I came across the following expression:

$E[X \mid Y=y, Z_1, Z_2] = \frac{\sum_x x P(X=x, Y=y \mid Z_1,Z_2)} { P(Y=y \mid Z_1,Z_2)}$

But I have no idea how this simplification works because I am not sure how to deal with conditional expectation when its conditioned on several random variables like "$Y=y,Z_1,Z_2$" as above. Is it possible to just move the $Y=y$ over to the other side like that in a conditional expectation when you have several variables? Can someone please explain the inner workings?

Best Answer

What you have to recognize here is that both sides are random variables. They are functions. For example, the right hand side is a function, defined as : $E[X | Y = y,Z_1,Z_2](z_1,z_2) = E[X | Y = y,Z_1 = z_1, Z_2 = z_2]$.

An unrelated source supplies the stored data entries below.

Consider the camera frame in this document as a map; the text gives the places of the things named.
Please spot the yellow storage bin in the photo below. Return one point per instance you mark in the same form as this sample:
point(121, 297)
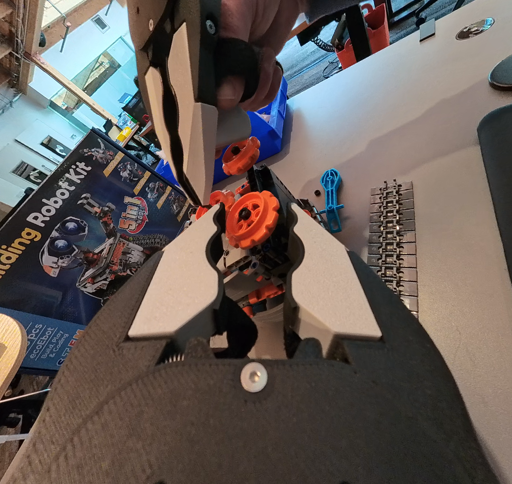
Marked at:
point(124, 135)

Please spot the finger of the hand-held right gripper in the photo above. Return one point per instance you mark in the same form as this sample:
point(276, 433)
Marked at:
point(196, 144)
point(160, 112)

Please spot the small grey block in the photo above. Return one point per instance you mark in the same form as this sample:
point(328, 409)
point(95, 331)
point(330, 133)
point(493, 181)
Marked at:
point(427, 30)

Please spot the wooden background table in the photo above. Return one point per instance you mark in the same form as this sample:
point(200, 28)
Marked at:
point(358, 32)

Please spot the black oval pad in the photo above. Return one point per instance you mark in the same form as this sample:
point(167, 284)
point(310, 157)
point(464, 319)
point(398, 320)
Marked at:
point(502, 74)

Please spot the dark blue toy packaging box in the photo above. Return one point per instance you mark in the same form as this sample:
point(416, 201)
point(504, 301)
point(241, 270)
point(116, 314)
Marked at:
point(80, 212)

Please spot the blue plastic toy wrench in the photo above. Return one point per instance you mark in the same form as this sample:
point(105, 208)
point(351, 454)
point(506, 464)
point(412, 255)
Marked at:
point(332, 220)

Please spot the orange red waste bin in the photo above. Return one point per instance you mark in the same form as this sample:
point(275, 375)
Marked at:
point(376, 36)

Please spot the person's right hand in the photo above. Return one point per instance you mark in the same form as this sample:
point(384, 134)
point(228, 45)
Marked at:
point(260, 8)

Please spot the grey orange toy brick robot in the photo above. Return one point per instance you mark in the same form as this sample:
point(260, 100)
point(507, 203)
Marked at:
point(252, 220)

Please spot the white crumpled packing bags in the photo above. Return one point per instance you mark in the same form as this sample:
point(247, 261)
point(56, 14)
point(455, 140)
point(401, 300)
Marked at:
point(264, 116)

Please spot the black dotted mat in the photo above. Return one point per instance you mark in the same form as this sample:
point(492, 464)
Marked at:
point(498, 192)

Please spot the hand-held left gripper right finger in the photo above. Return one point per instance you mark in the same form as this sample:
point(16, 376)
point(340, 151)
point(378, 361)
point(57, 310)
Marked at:
point(332, 292)

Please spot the grey toy track strip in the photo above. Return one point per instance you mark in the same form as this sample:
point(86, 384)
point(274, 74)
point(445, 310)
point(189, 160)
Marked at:
point(392, 244)

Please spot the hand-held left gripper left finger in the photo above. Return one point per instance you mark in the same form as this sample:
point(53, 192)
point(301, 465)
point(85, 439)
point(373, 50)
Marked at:
point(180, 288)

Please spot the round silver desk grommet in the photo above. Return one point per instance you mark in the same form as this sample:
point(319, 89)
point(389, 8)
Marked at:
point(474, 30)

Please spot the blue storage bin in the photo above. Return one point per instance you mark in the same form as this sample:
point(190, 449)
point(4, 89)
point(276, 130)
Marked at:
point(268, 132)

So how do you check if two random variables are equal? Of course, by checking if they are equal at each point. So fix a point $(z_1,z_2)$ at which both sides are being evaluated.

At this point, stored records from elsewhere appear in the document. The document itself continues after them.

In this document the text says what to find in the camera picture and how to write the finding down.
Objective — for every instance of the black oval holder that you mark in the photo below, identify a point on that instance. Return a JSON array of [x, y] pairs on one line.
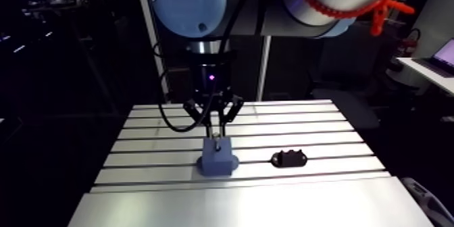
[[289, 159]]

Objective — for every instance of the dark blue-grey block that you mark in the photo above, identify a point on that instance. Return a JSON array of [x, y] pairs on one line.
[[217, 162]]

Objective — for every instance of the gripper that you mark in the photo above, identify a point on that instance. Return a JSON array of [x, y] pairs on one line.
[[209, 86]]

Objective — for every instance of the laptop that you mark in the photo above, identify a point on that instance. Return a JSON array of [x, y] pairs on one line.
[[443, 56]]

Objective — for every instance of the white post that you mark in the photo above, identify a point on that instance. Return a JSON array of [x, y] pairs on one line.
[[263, 68], [150, 33]]

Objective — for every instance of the white desk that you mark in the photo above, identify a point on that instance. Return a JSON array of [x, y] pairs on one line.
[[429, 76]]

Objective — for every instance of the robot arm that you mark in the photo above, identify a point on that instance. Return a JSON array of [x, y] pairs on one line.
[[188, 1]]

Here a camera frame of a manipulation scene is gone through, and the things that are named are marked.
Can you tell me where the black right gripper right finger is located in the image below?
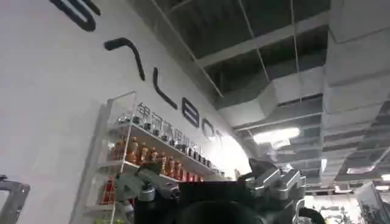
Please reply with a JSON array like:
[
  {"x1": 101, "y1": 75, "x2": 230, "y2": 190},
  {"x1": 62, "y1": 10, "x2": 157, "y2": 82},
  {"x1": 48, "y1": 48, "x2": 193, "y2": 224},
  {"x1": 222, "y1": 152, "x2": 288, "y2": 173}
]
[{"x1": 238, "y1": 158, "x2": 307, "y2": 202}]

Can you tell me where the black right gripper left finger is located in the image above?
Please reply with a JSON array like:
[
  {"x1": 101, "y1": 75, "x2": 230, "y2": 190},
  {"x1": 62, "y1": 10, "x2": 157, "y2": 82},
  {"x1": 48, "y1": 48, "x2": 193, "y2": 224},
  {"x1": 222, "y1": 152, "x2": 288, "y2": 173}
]
[{"x1": 115, "y1": 160, "x2": 181, "y2": 203}]

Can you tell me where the white shelf with bottles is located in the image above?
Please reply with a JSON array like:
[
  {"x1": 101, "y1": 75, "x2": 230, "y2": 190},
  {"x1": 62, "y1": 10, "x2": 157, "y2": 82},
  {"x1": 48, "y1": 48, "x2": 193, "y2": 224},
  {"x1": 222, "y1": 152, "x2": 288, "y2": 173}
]
[{"x1": 82, "y1": 90, "x2": 227, "y2": 224}]

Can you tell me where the bright ceiling light panel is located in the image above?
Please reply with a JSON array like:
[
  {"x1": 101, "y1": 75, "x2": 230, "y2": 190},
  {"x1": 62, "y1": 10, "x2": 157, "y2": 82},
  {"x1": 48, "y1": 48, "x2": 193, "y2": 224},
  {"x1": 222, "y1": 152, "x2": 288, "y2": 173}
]
[{"x1": 252, "y1": 127, "x2": 301, "y2": 145}]

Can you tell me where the silver ventilation duct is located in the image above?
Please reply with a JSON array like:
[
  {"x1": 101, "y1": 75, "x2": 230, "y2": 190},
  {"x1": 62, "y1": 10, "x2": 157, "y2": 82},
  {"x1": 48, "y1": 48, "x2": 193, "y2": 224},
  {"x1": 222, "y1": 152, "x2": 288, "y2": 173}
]
[{"x1": 216, "y1": 66, "x2": 325, "y2": 128}]

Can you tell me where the grey metal frame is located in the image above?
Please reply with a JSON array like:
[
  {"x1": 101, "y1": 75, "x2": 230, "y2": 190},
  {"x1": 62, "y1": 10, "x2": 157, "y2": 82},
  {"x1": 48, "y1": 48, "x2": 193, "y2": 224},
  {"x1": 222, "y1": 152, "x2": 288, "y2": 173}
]
[{"x1": 0, "y1": 174, "x2": 31, "y2": 224}]

The left hand side is $E[X | Y = y, Z_1 = z_1 , Z_2 = z_2]$, which can be written as : $$ \sum_{x} xP(X = x | Y = y , Z_1 = z_1, Z_2 = z_2) $$

This expands to, by the usual rule : $$ \sum_{x} \frac{xP(x=X,Y=y,Z_1 = z_1, Z_2 = z_2)}{P(Y = y , Z_1 = z_1,Z_2 = z_2)} $$

Multiply and divide by $P(Z_1 = z_1,Z_2 = z_2)$ : $$ \sum_{x} x\frac{P(X=x,Y=y,Z_1 = z_1,Z_2 =z_2) / P(Z_1 = z_1, Z_2 = z_2)}{P(Y= y, Z_1 = z_1,Z_2 = z_2)/P(Z_1 = z_1,Z_2 = z_2)} $$

which simplifies via conditional expectation to : $$ \sum_{x} x \frac{P(X= x, Y = y|Z_1 = z_1, Z_2 = z_2)}{P(Y = y | Z_1 = z_1, Z_2 = z_2)} $$

which is nothing but by definition : $$ \left[\sum_{x} x\frac{P(X=x,Y=y|Z_1,Z_2)}{P(Y=y,Z_1,Z_2)}\right] (z_1,z_2) $$

because the application of the function is the same as what happens when $Z_1 = z_1$ and $Z_2 = z_2$.

Since these functions are equal at all points, they are equal,hence the result follows.

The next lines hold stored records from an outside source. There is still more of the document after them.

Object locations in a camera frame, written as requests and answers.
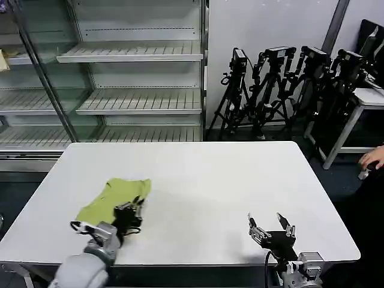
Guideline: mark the person's hand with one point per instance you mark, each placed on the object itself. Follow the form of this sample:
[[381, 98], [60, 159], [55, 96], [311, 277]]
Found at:
[[375, 157]]

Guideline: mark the white side desk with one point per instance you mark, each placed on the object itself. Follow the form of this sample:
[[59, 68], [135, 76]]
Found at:
[[370, 97]]

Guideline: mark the black tripod with wide camera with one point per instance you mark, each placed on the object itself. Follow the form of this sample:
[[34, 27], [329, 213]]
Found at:
[[274, 87]]

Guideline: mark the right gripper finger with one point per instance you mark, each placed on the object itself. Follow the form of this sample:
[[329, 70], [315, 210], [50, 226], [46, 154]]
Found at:
[[255, 229], [287, 225]]

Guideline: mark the black computer monitor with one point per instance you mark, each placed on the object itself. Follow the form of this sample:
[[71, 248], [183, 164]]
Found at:
[[370, 48]]

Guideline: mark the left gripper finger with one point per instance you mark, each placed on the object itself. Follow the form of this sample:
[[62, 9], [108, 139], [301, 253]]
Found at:
[[141, 207], [127, 205]]

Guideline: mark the empty metal display shelf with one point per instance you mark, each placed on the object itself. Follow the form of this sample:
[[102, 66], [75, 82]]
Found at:
[[135, 99]]

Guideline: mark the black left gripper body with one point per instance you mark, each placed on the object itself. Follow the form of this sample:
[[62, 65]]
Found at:
[[127, 219]]

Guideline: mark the yellow-green shirt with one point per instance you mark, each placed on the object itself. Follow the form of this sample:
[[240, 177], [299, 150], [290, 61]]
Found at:
[[105, 204]]

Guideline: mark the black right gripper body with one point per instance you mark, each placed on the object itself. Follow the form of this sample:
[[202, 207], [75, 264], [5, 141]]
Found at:
[[280, 243]]

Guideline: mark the black tripod with box camera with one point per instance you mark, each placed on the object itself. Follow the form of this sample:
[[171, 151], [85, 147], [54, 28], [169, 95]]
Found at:
[[237, 87]]

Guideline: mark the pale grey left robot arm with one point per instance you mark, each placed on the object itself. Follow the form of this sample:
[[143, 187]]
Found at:
[[90, 261]]

To deal then, with multiple variables, you need to recognize whether you are dealing with an equality of numbers or of functions, like here. Imagine you are setting values for all the conditioned variables, and then you can push those in the right of the $|$ to the left of the $|$ like how I did with the $Y$ variable : by dividing and multiplying by an appropriate term. Finally, whatever is left reflects a functional equality, as has happened here.

This trick will of course have a different version once you deal with conditioning over sigma-algebras, like in more rigorous probability.